• Assigned task: Only those lines in the data below from the line containing "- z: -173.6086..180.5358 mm" through the line containing "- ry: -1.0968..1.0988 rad", both included, should be restated word for word.

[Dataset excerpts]
• • •
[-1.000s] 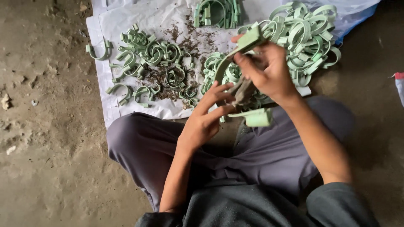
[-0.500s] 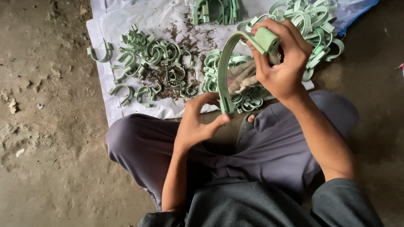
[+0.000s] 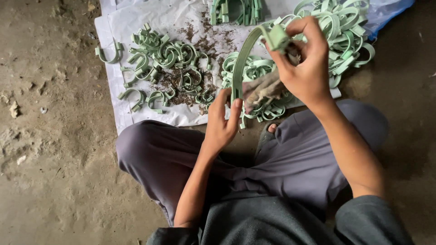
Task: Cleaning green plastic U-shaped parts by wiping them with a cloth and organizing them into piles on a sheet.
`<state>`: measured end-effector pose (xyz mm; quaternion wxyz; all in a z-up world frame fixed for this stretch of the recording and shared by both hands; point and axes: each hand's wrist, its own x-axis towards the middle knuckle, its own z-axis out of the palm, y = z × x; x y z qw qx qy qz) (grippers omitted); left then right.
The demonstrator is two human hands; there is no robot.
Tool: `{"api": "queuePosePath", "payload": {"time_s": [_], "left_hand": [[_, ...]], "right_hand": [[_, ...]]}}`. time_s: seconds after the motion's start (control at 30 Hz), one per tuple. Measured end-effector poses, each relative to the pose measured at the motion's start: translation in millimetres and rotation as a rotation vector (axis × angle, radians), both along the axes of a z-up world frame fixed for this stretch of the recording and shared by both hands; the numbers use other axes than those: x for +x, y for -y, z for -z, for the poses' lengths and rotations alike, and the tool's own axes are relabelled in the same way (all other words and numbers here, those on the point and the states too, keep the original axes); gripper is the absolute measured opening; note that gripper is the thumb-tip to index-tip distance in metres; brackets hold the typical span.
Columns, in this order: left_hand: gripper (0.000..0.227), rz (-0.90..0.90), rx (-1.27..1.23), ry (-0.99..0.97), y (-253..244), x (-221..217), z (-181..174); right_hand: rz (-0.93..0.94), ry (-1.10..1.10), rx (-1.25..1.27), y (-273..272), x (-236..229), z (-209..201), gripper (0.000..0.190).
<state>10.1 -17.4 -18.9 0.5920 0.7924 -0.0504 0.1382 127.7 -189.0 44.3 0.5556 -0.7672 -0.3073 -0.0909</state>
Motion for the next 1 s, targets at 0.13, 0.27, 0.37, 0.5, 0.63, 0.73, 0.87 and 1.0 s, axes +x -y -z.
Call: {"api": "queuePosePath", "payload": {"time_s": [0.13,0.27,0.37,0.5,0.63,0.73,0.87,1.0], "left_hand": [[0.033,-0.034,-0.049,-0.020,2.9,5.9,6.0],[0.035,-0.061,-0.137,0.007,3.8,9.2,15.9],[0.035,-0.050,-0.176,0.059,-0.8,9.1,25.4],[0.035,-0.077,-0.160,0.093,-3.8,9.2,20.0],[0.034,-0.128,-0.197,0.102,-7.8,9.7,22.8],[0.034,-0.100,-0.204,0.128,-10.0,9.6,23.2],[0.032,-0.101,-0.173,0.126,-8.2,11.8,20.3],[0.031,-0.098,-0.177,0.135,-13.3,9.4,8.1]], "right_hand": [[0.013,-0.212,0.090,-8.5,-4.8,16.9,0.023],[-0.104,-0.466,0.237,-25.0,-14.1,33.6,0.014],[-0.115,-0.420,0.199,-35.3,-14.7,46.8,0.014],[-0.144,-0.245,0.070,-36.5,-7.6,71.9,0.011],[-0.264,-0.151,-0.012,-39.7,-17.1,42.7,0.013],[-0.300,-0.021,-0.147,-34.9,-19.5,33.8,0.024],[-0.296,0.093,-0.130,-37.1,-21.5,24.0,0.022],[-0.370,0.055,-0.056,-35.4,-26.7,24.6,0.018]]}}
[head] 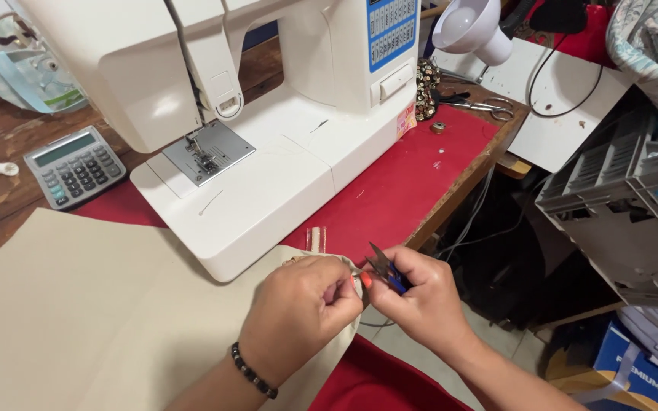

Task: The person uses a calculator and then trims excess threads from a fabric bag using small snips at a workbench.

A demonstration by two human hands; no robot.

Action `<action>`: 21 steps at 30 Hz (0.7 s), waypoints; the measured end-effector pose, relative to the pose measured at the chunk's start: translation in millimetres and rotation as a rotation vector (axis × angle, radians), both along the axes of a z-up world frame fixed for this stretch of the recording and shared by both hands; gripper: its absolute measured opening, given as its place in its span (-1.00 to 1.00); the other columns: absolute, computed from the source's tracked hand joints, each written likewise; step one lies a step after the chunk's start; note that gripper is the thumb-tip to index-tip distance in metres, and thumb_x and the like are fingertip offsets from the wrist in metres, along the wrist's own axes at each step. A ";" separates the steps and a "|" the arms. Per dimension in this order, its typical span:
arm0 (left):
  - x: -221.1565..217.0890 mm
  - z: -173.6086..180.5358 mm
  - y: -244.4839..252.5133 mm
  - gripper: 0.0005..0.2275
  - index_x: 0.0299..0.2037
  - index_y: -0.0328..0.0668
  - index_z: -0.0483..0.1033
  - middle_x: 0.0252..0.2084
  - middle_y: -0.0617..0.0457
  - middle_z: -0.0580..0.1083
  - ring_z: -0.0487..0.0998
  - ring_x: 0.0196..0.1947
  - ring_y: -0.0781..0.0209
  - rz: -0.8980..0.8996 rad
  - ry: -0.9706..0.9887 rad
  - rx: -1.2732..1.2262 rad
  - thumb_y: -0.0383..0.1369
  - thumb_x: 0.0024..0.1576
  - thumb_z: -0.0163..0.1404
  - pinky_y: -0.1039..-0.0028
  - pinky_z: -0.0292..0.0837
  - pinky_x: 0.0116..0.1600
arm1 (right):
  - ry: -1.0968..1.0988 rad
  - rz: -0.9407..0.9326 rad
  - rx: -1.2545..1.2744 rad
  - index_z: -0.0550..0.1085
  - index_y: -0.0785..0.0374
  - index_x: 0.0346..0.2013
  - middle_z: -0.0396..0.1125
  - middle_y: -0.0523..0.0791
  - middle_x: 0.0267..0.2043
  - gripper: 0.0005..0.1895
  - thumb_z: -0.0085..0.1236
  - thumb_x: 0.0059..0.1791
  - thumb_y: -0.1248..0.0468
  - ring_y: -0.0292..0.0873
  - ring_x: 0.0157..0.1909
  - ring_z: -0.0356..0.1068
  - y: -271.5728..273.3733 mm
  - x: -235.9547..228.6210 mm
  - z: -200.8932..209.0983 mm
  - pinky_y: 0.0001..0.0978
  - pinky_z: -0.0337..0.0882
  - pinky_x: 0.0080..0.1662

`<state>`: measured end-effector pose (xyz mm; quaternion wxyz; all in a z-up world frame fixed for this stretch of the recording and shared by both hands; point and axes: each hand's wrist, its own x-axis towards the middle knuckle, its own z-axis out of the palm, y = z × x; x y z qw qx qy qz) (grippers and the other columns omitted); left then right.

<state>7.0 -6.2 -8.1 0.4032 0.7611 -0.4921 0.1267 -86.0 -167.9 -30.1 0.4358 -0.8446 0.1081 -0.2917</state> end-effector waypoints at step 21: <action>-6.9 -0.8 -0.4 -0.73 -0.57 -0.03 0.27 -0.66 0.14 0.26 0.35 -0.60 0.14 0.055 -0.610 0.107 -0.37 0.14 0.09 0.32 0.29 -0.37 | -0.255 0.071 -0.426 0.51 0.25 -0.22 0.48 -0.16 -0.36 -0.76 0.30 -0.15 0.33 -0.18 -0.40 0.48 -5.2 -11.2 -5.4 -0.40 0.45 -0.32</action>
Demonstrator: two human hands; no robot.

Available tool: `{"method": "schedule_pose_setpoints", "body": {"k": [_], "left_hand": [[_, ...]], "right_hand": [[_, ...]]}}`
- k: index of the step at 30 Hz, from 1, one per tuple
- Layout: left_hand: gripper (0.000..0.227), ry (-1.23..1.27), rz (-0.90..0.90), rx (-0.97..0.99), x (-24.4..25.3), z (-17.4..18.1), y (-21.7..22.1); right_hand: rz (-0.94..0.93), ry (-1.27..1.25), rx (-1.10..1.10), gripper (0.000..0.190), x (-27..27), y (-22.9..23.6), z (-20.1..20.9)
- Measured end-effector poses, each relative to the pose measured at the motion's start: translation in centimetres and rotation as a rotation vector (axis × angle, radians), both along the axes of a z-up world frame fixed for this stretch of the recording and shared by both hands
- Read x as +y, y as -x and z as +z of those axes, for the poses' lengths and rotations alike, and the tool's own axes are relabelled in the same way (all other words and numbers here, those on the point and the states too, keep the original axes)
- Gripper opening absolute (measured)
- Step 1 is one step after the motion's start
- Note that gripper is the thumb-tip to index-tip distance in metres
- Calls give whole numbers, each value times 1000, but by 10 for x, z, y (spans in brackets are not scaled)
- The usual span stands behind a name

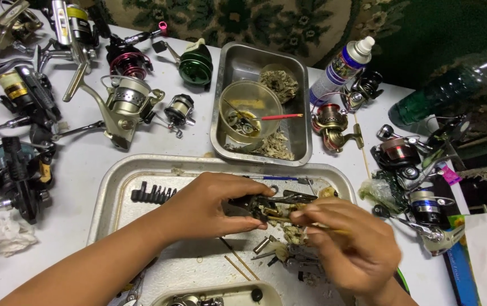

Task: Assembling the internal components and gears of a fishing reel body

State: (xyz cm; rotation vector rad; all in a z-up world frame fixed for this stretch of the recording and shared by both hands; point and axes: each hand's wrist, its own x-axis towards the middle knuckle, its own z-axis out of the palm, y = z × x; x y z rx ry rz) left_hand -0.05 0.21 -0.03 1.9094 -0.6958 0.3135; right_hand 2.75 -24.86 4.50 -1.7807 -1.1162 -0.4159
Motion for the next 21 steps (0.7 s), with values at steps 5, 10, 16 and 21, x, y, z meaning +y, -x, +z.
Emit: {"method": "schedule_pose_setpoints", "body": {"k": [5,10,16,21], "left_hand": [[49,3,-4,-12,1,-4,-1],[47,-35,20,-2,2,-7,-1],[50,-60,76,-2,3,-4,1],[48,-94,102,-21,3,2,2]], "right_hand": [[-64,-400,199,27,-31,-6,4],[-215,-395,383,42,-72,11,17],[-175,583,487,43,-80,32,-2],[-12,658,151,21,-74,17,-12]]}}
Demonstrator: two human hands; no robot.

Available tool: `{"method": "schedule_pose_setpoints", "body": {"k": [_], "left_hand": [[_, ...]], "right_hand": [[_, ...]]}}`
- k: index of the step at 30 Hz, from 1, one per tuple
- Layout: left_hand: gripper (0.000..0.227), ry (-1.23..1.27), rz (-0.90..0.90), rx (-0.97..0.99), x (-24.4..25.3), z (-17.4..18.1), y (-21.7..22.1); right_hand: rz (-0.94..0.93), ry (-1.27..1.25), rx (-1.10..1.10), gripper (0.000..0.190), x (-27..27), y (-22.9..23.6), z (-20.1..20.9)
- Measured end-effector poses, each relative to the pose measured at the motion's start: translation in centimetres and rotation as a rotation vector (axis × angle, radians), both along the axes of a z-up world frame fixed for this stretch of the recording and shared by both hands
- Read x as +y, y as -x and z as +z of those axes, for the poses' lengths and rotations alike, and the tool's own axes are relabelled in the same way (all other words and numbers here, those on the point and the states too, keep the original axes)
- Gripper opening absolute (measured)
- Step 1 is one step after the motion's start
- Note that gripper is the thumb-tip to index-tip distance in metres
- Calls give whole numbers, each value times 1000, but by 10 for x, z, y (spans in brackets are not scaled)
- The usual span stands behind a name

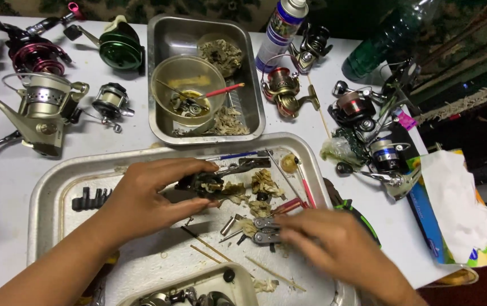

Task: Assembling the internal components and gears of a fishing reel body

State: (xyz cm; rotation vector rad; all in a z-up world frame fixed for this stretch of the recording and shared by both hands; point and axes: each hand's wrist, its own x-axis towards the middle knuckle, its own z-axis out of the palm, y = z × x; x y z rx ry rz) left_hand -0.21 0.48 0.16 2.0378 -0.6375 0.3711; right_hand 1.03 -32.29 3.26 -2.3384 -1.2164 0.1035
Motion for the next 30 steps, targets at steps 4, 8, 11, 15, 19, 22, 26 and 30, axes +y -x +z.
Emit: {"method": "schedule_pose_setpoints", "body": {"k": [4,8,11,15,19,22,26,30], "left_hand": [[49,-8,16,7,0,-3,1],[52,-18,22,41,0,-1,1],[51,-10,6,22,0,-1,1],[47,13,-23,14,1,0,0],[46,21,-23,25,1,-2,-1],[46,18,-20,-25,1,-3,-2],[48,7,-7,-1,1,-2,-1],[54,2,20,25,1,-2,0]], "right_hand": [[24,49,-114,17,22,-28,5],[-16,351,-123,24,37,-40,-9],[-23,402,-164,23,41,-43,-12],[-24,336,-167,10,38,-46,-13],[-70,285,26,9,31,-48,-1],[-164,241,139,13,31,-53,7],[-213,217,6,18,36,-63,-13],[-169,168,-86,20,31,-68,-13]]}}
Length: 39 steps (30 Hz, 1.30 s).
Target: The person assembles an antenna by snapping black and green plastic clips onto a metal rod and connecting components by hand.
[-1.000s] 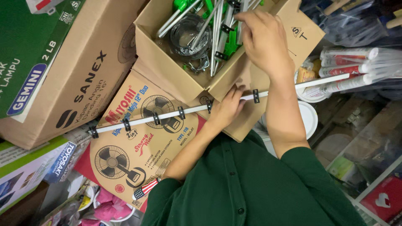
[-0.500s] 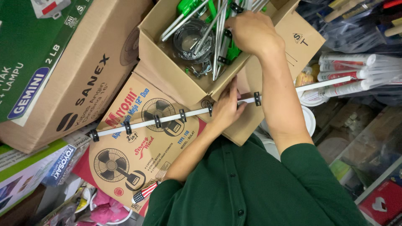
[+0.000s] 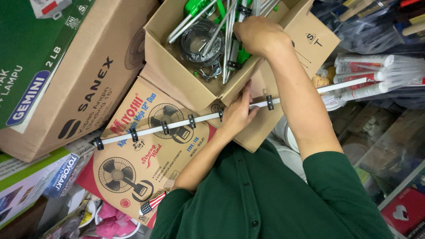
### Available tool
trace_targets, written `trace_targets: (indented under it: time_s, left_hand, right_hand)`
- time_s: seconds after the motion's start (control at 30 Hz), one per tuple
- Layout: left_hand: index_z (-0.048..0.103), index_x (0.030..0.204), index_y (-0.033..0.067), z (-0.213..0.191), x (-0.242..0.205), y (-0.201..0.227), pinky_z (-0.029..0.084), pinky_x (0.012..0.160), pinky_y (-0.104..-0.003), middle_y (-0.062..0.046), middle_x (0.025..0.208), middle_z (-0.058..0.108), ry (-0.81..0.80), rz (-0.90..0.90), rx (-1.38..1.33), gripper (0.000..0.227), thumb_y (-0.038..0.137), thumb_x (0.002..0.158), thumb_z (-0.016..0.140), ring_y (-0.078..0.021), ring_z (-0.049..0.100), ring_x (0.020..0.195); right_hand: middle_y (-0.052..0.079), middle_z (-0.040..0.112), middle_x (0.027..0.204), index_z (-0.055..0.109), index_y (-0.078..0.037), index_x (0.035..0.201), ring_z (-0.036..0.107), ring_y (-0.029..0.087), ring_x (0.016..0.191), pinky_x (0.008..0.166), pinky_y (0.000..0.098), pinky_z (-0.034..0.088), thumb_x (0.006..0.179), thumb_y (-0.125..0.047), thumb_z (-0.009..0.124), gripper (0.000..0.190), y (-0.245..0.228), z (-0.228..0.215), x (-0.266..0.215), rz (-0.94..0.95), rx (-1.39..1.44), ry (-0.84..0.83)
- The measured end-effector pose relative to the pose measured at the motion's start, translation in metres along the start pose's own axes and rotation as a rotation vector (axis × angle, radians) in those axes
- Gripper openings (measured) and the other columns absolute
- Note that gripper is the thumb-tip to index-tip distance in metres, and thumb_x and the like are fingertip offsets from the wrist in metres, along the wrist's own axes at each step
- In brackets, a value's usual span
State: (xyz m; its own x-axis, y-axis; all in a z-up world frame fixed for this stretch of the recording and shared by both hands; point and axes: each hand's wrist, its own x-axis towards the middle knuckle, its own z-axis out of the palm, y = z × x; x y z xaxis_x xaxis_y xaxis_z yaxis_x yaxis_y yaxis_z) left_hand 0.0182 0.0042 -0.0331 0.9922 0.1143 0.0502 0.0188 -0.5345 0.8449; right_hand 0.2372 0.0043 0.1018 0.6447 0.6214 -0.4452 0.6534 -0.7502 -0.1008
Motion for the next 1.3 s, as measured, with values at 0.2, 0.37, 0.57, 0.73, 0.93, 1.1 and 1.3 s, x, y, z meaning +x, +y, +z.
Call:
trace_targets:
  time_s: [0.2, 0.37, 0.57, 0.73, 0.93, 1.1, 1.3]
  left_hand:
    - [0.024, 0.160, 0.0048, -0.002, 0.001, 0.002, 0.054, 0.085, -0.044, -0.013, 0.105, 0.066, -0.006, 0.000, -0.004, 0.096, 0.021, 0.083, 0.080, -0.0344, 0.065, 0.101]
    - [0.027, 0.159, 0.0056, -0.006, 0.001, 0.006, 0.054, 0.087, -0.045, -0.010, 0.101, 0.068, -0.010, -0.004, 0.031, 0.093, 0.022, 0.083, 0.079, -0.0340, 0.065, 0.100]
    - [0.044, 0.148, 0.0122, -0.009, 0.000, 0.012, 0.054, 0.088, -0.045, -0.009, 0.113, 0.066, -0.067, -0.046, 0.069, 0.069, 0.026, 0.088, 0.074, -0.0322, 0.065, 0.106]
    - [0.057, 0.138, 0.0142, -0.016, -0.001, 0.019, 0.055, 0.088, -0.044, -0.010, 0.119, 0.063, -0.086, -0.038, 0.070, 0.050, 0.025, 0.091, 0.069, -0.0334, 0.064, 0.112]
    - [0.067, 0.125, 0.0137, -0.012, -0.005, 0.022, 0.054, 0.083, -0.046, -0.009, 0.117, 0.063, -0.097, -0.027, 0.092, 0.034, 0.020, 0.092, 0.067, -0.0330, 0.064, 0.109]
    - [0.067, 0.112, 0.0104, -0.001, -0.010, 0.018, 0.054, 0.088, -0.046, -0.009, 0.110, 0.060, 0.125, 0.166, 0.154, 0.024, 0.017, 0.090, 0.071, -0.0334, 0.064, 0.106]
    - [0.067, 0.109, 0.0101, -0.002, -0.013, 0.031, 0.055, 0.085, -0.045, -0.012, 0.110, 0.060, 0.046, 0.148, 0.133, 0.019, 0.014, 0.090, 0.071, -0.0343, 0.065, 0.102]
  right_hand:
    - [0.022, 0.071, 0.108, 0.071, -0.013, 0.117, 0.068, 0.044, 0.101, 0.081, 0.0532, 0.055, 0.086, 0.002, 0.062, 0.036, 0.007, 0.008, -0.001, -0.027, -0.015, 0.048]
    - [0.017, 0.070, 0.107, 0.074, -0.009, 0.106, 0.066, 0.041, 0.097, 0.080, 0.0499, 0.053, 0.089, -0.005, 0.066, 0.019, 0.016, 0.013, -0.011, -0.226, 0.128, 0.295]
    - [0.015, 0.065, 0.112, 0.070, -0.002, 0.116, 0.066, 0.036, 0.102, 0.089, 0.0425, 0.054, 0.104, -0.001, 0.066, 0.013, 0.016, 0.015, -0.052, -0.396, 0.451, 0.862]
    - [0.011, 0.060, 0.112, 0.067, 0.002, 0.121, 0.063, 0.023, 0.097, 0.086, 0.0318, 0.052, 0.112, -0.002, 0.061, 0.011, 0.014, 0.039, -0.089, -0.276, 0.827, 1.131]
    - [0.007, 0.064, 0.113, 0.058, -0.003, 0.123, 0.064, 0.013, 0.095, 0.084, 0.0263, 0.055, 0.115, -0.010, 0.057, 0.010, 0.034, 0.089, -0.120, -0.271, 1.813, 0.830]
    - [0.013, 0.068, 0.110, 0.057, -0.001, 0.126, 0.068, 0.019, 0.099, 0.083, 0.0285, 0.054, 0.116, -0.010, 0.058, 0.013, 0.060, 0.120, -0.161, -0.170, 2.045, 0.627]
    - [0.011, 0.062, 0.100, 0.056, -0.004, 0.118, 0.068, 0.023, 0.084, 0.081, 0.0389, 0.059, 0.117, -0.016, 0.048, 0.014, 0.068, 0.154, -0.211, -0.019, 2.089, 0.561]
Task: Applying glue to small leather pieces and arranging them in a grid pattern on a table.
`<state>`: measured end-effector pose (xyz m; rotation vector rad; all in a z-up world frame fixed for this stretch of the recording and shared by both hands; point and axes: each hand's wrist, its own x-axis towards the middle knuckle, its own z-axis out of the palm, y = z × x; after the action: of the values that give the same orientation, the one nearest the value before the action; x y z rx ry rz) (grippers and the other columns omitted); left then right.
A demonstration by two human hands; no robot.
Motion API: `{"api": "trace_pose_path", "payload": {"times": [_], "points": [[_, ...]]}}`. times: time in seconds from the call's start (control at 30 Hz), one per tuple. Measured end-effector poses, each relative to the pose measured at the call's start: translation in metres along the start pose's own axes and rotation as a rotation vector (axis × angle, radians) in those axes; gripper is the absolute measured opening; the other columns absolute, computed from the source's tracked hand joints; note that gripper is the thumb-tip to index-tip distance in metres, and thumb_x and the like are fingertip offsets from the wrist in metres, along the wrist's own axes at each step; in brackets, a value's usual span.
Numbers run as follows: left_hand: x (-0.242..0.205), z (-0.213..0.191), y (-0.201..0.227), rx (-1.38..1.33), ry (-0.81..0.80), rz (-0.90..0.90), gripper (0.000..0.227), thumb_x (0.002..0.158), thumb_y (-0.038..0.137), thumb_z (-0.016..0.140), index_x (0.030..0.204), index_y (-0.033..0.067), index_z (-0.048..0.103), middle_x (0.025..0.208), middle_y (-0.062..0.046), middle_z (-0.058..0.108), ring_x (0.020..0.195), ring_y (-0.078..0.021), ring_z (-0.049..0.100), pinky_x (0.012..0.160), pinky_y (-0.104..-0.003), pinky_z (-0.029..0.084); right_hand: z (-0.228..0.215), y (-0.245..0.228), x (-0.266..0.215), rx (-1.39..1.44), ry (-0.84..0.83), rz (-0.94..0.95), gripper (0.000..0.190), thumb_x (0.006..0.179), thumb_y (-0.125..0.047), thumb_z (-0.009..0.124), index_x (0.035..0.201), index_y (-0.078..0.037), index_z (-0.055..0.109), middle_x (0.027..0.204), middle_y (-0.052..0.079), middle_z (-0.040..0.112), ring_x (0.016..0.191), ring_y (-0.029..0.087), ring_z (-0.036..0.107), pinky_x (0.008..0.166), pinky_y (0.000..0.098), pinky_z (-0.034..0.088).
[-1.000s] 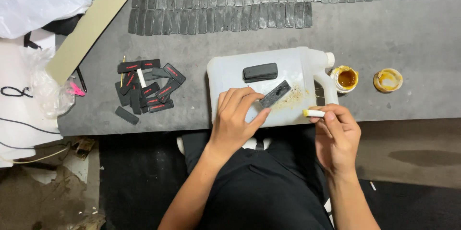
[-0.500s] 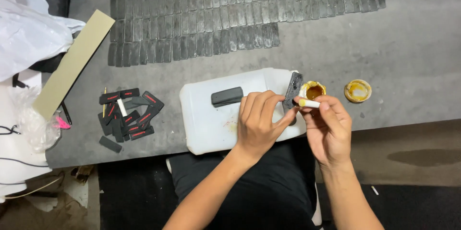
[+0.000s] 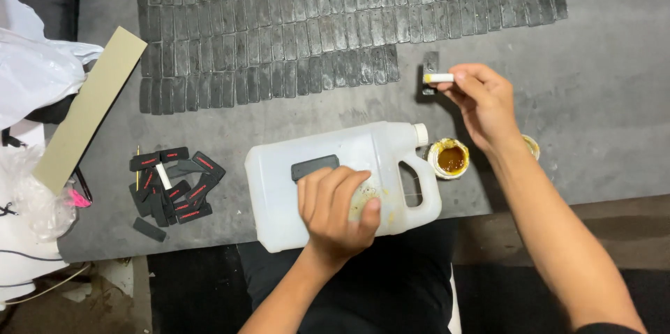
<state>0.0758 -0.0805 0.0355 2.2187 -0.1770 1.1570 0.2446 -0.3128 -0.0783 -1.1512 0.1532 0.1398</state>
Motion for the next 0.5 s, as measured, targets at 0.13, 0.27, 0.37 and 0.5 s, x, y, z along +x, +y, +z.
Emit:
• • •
• Solution to the exercise:
  - z: -173.6086..180.5358 mm
  - y: -244.4839..252.5133 mm
  - gripper: 0.0005..0.2275
  - index_x: 0.0299..0.2037
  - index_y: -0.0328..0.0668
  - index_z: -0.0483..0.1033
  - middle_x: 0.0252..0.2084
  - middle_y: -0.0617..0.0457
  - middle_z: -0.0580..0.1083
  - ring_z: -0.0487..0.0998
  - ring_x: 0.0196..0.1947
  - ring_y: -0.0781..0.0209
  - rz: -0.8980..0.8996 rad
  - ry: -0.9706..0.9887 rad
  - rx: -1.2732..1.2262 rad
  - thumb_y: -0.0383..0.1369
  - thumb_x: 0.0024..0.1576
  - thumb_z: -0.0163..0.1404
  - pinky_y: -0.1039..-0.0028
  - pinky_z: -0.0292..0.0837
  - pinky_x: 0.0116..0.1600
arm1 (right):
  - ry: -1.0968..1.0988 rad

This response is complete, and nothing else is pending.